La historia de Qatar en la agricultura ha sido desafiante; con solo un 2% de tierras cultivables, températures extremas y escasas precipitaciones, la agricultura tradicional parecía un sueño lejano. Sin embargo, el bloqueo regional de 2017 destacó la vulnerabilidad de las cadenas de suministro, lo que impulsó al país a redirigir sus políticas hacia una mayor autosuficiencia.
El programa “Qatar in Motion” evidencia cómo el país está redefiniendo su enfoque agrícola, invirtiendo en tecnologías avanzadas y adoptando un enfoque a largo plazo. Durante los últimos años, se han desarrollado soluciones adaptadas a las características del desierto, optimizando los recursos disponibles.
La Estrategia Nacional de Seguridad Alimentaria establece metas ambiciosas.

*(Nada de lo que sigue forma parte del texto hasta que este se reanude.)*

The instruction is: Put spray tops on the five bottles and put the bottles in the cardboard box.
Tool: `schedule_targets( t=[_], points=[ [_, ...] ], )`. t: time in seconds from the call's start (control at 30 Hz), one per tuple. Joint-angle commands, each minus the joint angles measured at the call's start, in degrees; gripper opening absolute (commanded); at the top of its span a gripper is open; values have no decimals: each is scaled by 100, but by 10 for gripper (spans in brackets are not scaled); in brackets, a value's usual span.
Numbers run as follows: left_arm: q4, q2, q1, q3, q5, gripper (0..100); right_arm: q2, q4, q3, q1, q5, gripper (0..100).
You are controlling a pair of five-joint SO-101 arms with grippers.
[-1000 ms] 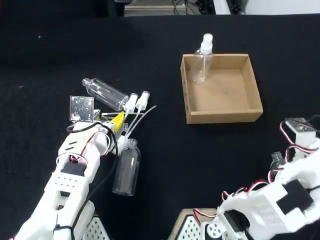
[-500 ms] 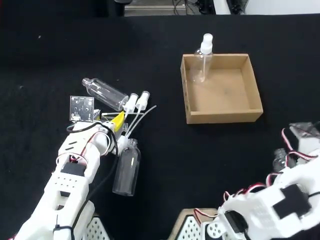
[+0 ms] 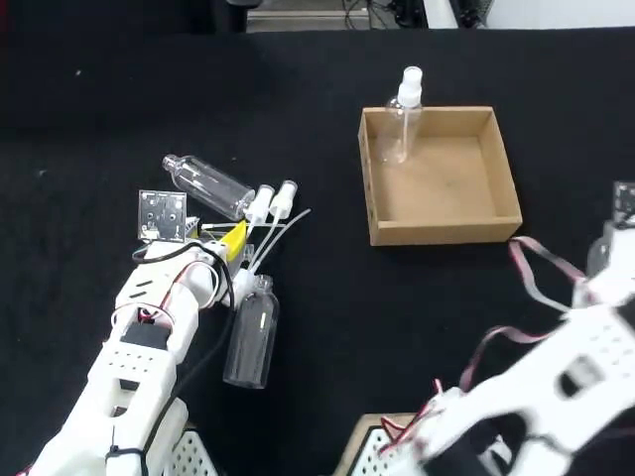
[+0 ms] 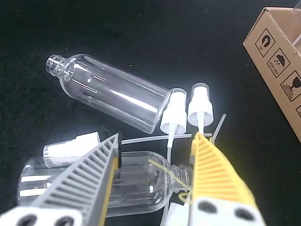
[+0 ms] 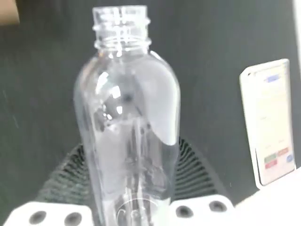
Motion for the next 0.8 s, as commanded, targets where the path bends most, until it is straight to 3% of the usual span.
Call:
schedule_targets(
  t=[0.0,0.37,0.53,0.63,0.77],
  points=[
    [-149,-132,-4,-163,9,242,-1657,-308,470,-862,-1029,11],
    [-149,-132,-66,-198,9,242,-4919,-352,1297,-4316,-3473,11],
    [-105,-132,-66,-207,9,242,-5481,-967,2211,-6084,-3640,13],
    [0,-79,-215,-356,53,242,-5534,-1705,3266,-6488,-3692,11],
    [1037,-26,-760,-1138,431,242,-5543,-2611,4224,-6620,-3692,11]
  ],
)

Uno de los puntos clave es el aumento de la producción local, que ya ha permitido que Qatar abastezca hasta el 90% de sus necesidades de productos frescos, entre ellos verduras y lácteos. Esta hazaña se ha logrado gracias al apoyo a iniciativas como Agri-Co, que promueve la agricultura vertical y la hidroponía, métodos que maximizan el uso de los limitados recursos naturales del país.
Además, la sostenibilidad es un pilar fundamental de esta estrategia. La reutilización de residuos y el reciclaje del agua son prácticas que no solo optimizan el consumo de recursos, sino que también buscan reducir la huella ambiental. Esto ha permitido a Qatar no solo satisfacer su demanda interna de alimentos, sino también generar excedentes para la exportación.

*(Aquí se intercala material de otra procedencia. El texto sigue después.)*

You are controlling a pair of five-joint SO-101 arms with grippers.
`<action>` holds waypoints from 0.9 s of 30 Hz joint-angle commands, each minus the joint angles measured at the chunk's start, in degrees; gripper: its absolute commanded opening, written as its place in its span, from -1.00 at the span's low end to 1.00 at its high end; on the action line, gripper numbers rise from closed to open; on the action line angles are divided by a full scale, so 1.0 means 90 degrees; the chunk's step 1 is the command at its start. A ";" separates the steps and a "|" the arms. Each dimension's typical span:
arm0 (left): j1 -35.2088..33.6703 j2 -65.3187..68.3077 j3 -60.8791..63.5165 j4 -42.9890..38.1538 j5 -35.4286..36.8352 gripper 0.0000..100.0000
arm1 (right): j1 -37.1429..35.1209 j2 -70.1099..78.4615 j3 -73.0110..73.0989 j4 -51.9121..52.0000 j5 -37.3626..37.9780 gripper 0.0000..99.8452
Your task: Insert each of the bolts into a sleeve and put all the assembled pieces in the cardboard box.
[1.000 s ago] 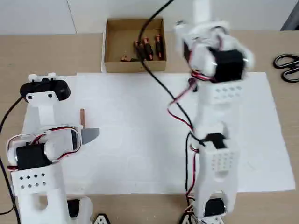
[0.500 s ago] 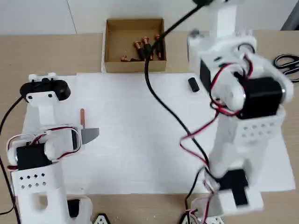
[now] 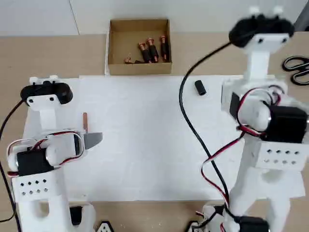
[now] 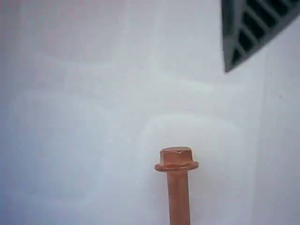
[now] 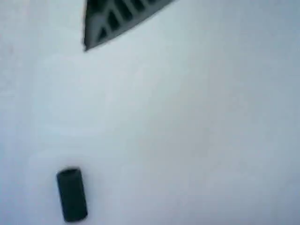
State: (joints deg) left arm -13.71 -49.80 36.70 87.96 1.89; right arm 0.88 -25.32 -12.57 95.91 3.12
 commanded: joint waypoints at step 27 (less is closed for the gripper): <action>-0.0049 -0.0098 0.0005 -0.0059 -0.0059 -0.30 | -0.0122 0.2183 0.1690 -0.1822 0.1104 -0.63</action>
State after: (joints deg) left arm -13.71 -49.80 36.88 87.96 1.89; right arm 0.26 -10.55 8.53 80.35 12.44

Para garantizar la resiliencia del sistema, el país está modernizando su cadena de suministro y estableciendo infraestructuras logísticas. Los productos de corta duración, como hortalizas y carnes frescas, se gestionan a nivel local, mientras que los de larga duración, como granos y aceites, se seguirán importando bajo acuerdos estratégicos.
Los resultados de esta transformación son palpables. Qatar está alcanzando niveles de autoabastecimiento en productos como hortalizas y productos lácteos, garantizando el acceso a alimentos incluso en tiempos de crisis. Esta experiencia puede servir de modelo para otras naciones en situaciones similares, demostrando que la combinación de una visión estratégica, la innovación tecnológica y la gestión eficaz de recursos puede remodelar el futuro agrícola de un país.
Al mirar hacia el futuro, el gobierno catarí espera que la Estrategia Nacional de Seguridad Alimentaria 2024–2030 no solo refuerce la producción interna, sino que también posicione a Qatar como un ejemplo a seguir en el ámbito de la seguridad alimentaria global. La experiencia acumulada y el aprendizaje obtenido a lo largo de este proceso serán cruciales para enfrentar los desafíos venideros y sostener el crecimiento agrícola en un entorno cada vez más complicado.